**How to complete this task:**
Your task is to restate the listing word for word without the pictures.

○ ○ ○

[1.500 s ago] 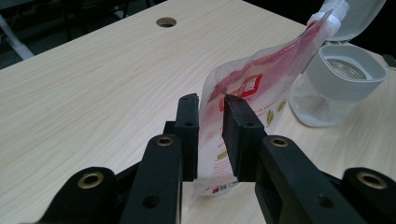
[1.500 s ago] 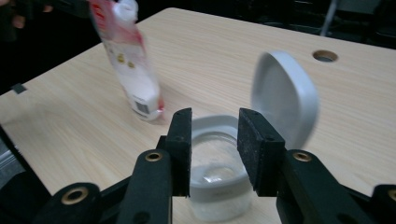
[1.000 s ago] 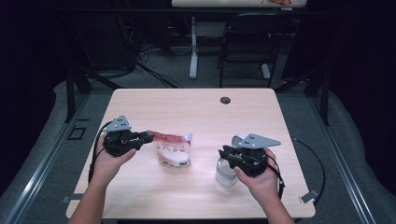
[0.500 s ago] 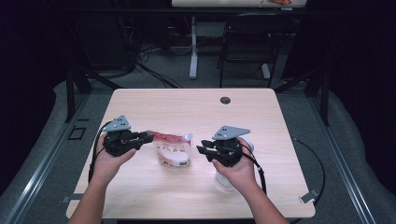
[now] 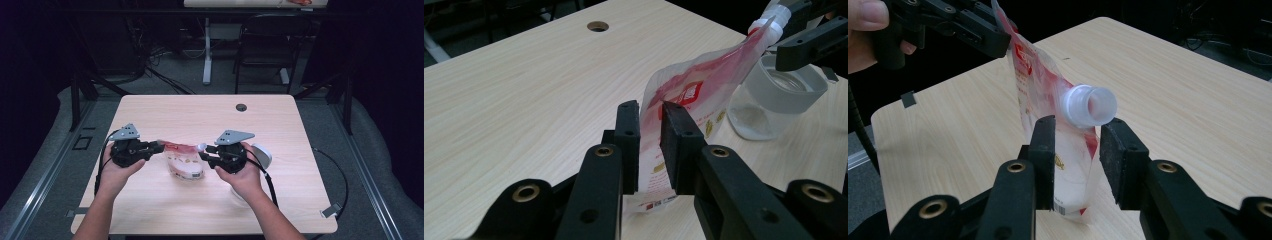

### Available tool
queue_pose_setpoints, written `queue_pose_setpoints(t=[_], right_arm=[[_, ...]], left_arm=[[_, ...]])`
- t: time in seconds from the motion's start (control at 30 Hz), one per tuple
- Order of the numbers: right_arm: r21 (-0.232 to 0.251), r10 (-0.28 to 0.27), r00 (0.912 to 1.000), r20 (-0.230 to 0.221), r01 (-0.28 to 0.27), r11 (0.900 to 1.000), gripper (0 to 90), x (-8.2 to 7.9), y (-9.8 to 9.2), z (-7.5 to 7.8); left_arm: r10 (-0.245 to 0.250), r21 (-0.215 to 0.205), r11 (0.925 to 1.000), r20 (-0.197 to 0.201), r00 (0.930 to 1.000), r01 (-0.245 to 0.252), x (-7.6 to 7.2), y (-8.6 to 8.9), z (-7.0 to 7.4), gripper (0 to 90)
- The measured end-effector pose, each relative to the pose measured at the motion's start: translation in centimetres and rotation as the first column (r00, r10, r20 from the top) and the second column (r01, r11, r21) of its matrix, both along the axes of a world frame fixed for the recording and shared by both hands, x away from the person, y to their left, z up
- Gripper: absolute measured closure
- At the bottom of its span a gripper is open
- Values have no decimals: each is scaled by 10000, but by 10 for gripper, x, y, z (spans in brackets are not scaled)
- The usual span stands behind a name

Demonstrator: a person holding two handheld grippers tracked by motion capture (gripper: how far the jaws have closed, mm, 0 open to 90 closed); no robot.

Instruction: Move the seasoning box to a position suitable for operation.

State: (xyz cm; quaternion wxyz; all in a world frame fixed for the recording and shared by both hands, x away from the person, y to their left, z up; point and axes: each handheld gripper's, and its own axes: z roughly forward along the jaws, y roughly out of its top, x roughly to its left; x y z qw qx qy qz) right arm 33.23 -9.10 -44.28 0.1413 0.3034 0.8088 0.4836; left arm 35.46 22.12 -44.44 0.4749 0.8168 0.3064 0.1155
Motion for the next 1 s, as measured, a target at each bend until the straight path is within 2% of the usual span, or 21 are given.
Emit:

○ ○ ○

**Exercise result:**
[1.500 s ago] 
[1.500 s ago] 
[1.000 s ago] 
[0.500 s ago] 
[now] 

### Available tool
queue_pose_setpoints, written `queue_pose_setpoints(t=[_], right_arm=[[_, ...]], left_arm=[[_, ...]])`
- t: time in seconds from the motion's start (control at 30 Hz), one per tuple
- Order of the numbers: right_arm: r21 (-0.232 to 0.251), r10 (-0.28 to 0.27), r00 (0.912 to 1.000), r20 (-0.230 to 0.221), r01 (-0.28 to 0.27), r11 (0.900 to 1.000), gripper (0 to 90), x (-8.2 to 7.9), y (-9.8 to 9.2), z (-7.5 to 7.8); left_arm: r10 (-0.245 to 0.250), r21 (-0.215 to 0.205), r11 (0.925 to 1.000), r20 (-0.197 to 0.201), r00 (0.930 to 1.000), r01 (-0.245 to 0.252), x (-7.6 to 7.2), y (-8.6 to 8.9), z (-7.0 to 7.4), gripper (0 to 90)
- The measured end-effector pose, each relative to the pose measured at the motion's start: translation in centimetres and rotation as the first column (r00, r10, r20 from the top) and the second column (r01, r11, r21) of its matrix, both along the axes of a world frame fixed for the recording and shared by both hands, x away from the person, y to their left, z up
- Gripper: absolute measured closure
- At the bottom of its span a gripper is open
- Values have no decimals: each is scaled by 10000, but by 10 for gripper, x, y, z (spans in brackets are not scaled)
- The usual span stands behind a name

Demonstrator: a person holding two handheld grippers tracked by motion capture (gripper: how far the jaws have closed, mm, 0 open to 90 closed); no robot.

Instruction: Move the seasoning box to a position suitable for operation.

State: (xyz cm; quaternion wxyz; all in a world frame fixed for the recording and shared by both hands, x away from the person, y to their left, z up; point and axes: each handheld gripper's, and its own axes: z roughly forward along the jaws, y roughly out of its top, x roughly to its left; x y z qw qx qy qz) right arm 33.23 -9.10 -44.28 0.1413 0.3034 0.8088 0.4836; left arm 35.46 22.12 -44.44 0.4749 0.8168 0.3064 0.1155
Motion for the next 1 s, as measured, a target at each bend until the straight path is within 2% of the usual span, or 21 are given.
Emit:

This finishes the exercise.